A pied vers Ushguli, épisode 2

Je pensais faire une bonne nuit grâce à la vodka, mais ça a été tout le contraire. Non, je n’ai pas été malade : malgré ma diète alcoolique de quelques mois, j’ai plutôt bien résisté aux 3 toasts incompréhensibles de mon hôte. Ce n’est que la pluie qui m’a empêché de dormir, et aussi — mais le croirez-vous ? — le fait que j’ai eu un peu chaud …

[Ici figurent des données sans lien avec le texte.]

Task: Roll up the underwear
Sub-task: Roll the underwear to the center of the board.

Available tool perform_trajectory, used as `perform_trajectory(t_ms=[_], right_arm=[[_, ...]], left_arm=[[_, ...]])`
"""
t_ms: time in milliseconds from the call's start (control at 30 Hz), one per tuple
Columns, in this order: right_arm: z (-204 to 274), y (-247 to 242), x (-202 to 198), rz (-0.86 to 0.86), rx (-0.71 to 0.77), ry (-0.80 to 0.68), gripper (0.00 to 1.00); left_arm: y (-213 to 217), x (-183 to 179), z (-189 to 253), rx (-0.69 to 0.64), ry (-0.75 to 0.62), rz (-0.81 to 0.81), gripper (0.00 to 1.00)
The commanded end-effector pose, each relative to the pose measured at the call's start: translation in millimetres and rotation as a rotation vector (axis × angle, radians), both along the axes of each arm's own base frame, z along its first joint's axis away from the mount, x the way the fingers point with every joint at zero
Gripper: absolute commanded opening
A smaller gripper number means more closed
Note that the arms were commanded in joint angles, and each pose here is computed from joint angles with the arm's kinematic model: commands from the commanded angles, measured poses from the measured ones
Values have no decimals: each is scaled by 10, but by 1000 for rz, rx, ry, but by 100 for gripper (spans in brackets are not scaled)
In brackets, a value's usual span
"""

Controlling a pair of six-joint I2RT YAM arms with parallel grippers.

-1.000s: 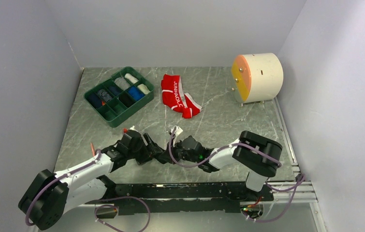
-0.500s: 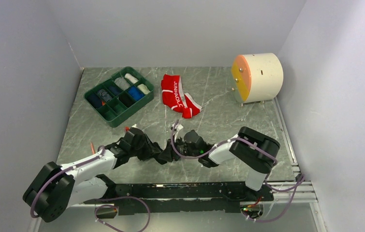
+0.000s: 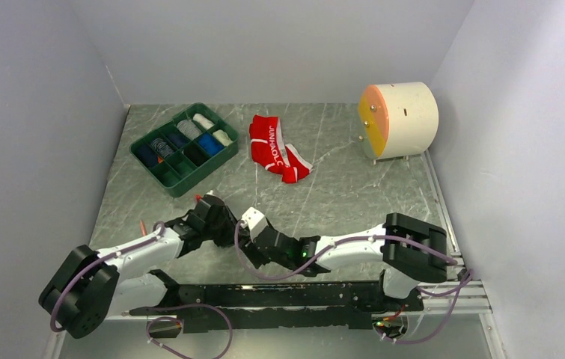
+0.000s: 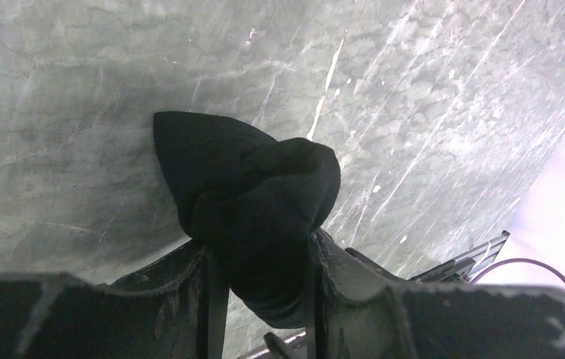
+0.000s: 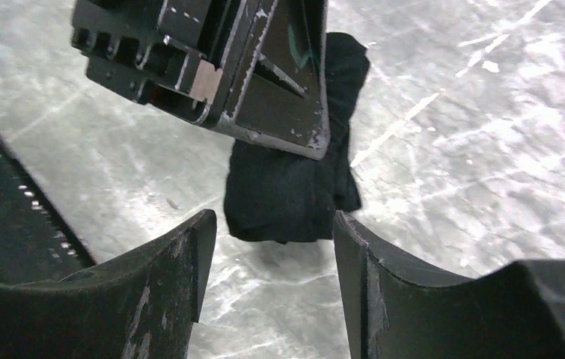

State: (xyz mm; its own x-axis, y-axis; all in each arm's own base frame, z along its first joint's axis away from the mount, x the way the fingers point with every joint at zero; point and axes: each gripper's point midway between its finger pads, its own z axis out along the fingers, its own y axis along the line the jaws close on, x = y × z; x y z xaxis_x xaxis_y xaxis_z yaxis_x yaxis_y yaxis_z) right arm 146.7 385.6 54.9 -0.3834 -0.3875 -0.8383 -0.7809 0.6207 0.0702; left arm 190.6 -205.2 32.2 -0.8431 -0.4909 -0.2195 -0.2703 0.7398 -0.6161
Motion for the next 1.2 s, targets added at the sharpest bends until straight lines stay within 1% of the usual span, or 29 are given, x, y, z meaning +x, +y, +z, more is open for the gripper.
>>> perform_trajectory(t_ms=[0, 133, 267, 400, 467, 533, 600, 667, 700, 733, 800, 833, 933, 1000, 1167], right_arm=[[214, -69, 223, -102, -65, -150, 62], [166, 70, 160, -93, -63, -141, 63], [150, 201, 99, -76, -17, -109, 65], [11, 178, 121, -117, -39, -89, 64], [-120, 125, 131, -135, -79, -83, 60], [-220, 99, 98, -126, -92, -58, 52], [-285, 88, 47, -105, -75, -17, 38], [-326, 44, 34, -111, -57, 25, 27], [-336, 31, 20, -103, -43, 49, 23], [-345, 21, 1, -91, -22, 80, 19], [-302, 30, 5, -78, 72, 162, 16], [-317, 11, -10, -71, 109, 209, 16], [-379, -19, -83, -55, 206, 352, 15], [-441, -52, -132, -53, 241, 411, 15], [-531, -100, -146, -91, 279, 488, 17]], left_arm=[[184, -140, -251, 121, 72, -19, 29], [166, -134, -262, 117, 78, -24, 29], [167, -148, -275, 119, 84, -28, 29], [171, -155, -277, 122, 88, -31, 29], [172, -161, -283, 126, 92, -36, 28], [167, -168, -287, 125, 96, -41, 28], [163, -168, -282, 123, 95, -43, 30], [162, -164, -269, 118, 90, -39, 34], [160, -164, -261, 112, 88, -36, 38], [155, -167, -249, 102, 84, -33, 44], [120, -169, -227, 69, 75, -36, 60], [98, -172, -222, 51, 73, -42, 65], [45, -197, -221, 19, 87, -60, 70], [44, -195, -227, 21, 88, -63, 72], [31, -200, -267, 14, 91, -65, 71]])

Ah, les belles couleurs d'automne !

Ah, les belles couleurs d'automne !

Le matin, au son des quelques averses qui passent, je me fais mon petit déj (rien de tel qu’une bonne soupe de nouilles pour tenir la journée), plie la tente sous la pluie, et vais faire mes adieux, et après avoir refusé poliment l’invitation à boire un petit chaï, j’entame la journée sous un ciel menaçant.
Mais la journée qui avait mal commencé, se déroule presque sans encombre. Soit, je peine un peu à monter jusqu’au point culminant de la journée et manque de me faire attaquer par 2 chiens sortis de nulle part au milieu de la montagne, mais je ne me perds pas, et le temps s’améliore au fur et à mesure que j’avance, et c’est sous le soleil que j’arrive au petit village d’Adishi, étape de la journée.

Le village d'Adishi

Le village d'Adishi

J’hésite un instant à camper, mais comme Marina, mon hôte de Mestia, m’a recommandé une famille, je décide d’aller au moins voir. Je traverse ainsi le village déserté à la recherche de Jora Kaldani. Le village est à la fois beau et triste : une bonne moitié des bâtiments est en ruine et on sent que le village sur la fin de sa vie. Seules 4 familles y vivent encore, et la quasi totalité de la nouvelle génération étudie à Tbilisi ou à Kutaisi (la deuxième ville du pays) et n’a aucune intention de revenir habiter au village.

Toujours Adishi

Toujours Adishi

Je finis par trouver le fameux Jora Kaldani, qui est fait le beau-frère de Marina. Alors que j’explique que j’ai amené ma propre nourriture, la femme de Jora m’offre de dormir chez eux en échange de « ce que tu voudras », ce qui me paraît un bon deal. Je passe donc une bonne soirée au coin du poêle et au son de la télé — un feuilleton espagnol doublé en Géorgien sans avoir retiré la bande-son originale, et avec seulement 2 voix : une pour les hommes et une pour les femmes. Egalement, je ne regrette pas d’avoir emmené ma soupe de nouilles quand je vois que le repas du soir de mes hôtes consiste en des patates bouillies agrémentées d’un peu de beurre et de fromage, façon raclette du pauvre.